In Effretikon lässt sich Spitzenschach hautnah erleben
Entscheidung in der Meisterschaft
Am Wochenende spielen die zehn besten Schachclubs der Nationalliga A um den Meistertitel. Die Partien können im Bruggwiesen in Effretikon und online verfolgt werden.
«Schachmatt!» Im Effretiker Alters- und Pflegezentrum Bruggwiesen wird dieser Ausruf am Wochenende vom 27. und 28. September noch öfter zu hören sein. Dann treffen sich die zehn besten Schachclubs der Schweiz mit ihren Mannschaften zu den beiden letzten Runden der Nationalliga A. In insgesamt 80 sechs- bis siebenstündigen Wettkämpfen an je acht Brettern werden sie den Schweizer Mannschaftsmeister ermitteln.
Ganz vorn mit von der Partie ist auch die Schachgesellschaft Winterthur. Die letztjährige Sechste liegt aktuell zwei Punkte hinter der Titelverteidigerin, der Schachgesellschaft Riehen. Die beiden Mannschaften trafen bereits in der dritten Runde aufeinander, wobei Riehen mit 5:3 die Oberhand behielt. Die Basler haben die letzten 25 Matchs allesamt gewonnen und in den bisherigen sieben Runden nur gerade neun Spieler eingesetzt.
Am 27. September trifft Riehen auf den auf Rang 4 liegenden Vorjahresdritten Réti und tags darauf auf den aktuellen Vizemeister Genf (6.). Die Winterthurer, die den Meistertitel zuletzt 2017 geholt und bisher 14 Spielerinnen und Spieler eingesetzt haben, bekommen es in Effretikon mit Wollishofen (8.) und Luzern (5.) zu tun.
Winterthur hofft auf «Ausrutscher»
Und wie sehen die beiden potenziellen Meister-Captains die Ausgangslage? Riehens Captain Peter Erismann lässt sich in der Vorschau des Schweizerischen Schachbundes auf die Doppelschlussrunde kurz und knapp zitieren: «Wir wollen den Meistertitel verteidigen – auch wenn uns gegen Zürich und Genf noch zwei schwierige Wettkämpfe bevorstehen.»

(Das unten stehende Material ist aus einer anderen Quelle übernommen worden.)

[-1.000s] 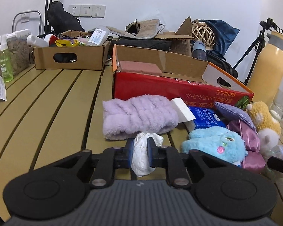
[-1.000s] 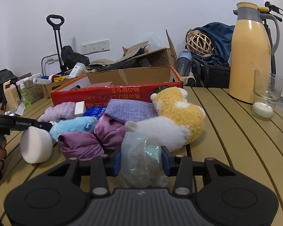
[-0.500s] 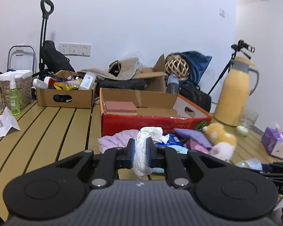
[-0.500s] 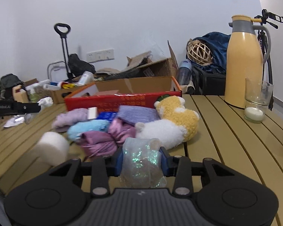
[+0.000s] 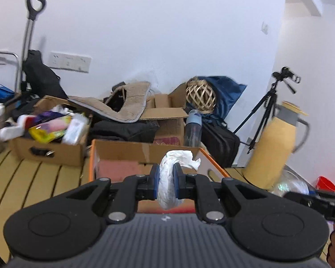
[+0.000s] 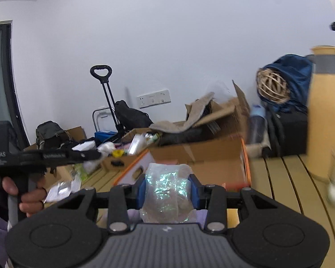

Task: Organize soft objects
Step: 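Carry both bags into the red box and open both grippers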

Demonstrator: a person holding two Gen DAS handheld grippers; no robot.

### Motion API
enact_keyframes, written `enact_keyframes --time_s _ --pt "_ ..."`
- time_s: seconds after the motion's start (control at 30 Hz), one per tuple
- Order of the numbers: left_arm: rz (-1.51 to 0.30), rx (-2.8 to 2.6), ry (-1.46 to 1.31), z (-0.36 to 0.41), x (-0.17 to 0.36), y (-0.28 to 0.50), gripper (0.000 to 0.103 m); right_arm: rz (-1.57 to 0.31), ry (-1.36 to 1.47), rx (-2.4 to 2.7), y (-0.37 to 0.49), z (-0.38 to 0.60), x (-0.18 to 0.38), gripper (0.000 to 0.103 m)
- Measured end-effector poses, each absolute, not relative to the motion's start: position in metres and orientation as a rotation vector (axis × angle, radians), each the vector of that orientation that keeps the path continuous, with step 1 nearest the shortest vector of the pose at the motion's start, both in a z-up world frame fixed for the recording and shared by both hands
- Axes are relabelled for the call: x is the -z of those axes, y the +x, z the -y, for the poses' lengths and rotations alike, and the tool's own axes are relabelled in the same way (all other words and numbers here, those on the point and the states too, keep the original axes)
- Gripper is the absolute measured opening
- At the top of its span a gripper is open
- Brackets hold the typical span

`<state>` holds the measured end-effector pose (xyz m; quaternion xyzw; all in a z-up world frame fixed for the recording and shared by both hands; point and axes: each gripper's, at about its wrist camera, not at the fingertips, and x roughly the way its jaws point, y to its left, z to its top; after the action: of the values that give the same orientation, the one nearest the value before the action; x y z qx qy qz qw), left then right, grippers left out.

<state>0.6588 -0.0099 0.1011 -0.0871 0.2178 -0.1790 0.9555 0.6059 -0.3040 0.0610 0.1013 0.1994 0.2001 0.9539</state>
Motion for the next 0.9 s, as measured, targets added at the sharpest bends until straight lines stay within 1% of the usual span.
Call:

Roman Freuler von der Schachgesellschaft Winterthur wiederum hat allen Grund, mit dem bisherigen Saisonverlauf zufrieden zu sein: «Insbesondere die Siege gegen Genf, Réti und die Schachgesellschaft Zürich waren ausgezeichnete Resultate, die so nicht erwartet werden konnten.»
An der Schlussrunde geht es für den Winterthurer Captain darum, «die nötigen Punkte zu holen, um Zweiter zu bleiben», wie er sagt. «Doch wir wollen bereit sein, um von allfälligen Ausrutschern Riehens profitieren zu können. Denn manchmal kann der Schachsport verrücktspielen.»
Die total 80 Partien können am Samstag, 27. September, ab 13 Uhr und am Sonntag, 28. September, ab 11 Uhr auf der Schachplattform Lichess.org live verfolgt werden. Wer die Schachspielenden lieber vor Ort erleben will, kann dies im Alters- und Pflegezentrum Bruggwiesen, Märtplatz 19, Effretikon, tun. Der Eintritt ist gratis.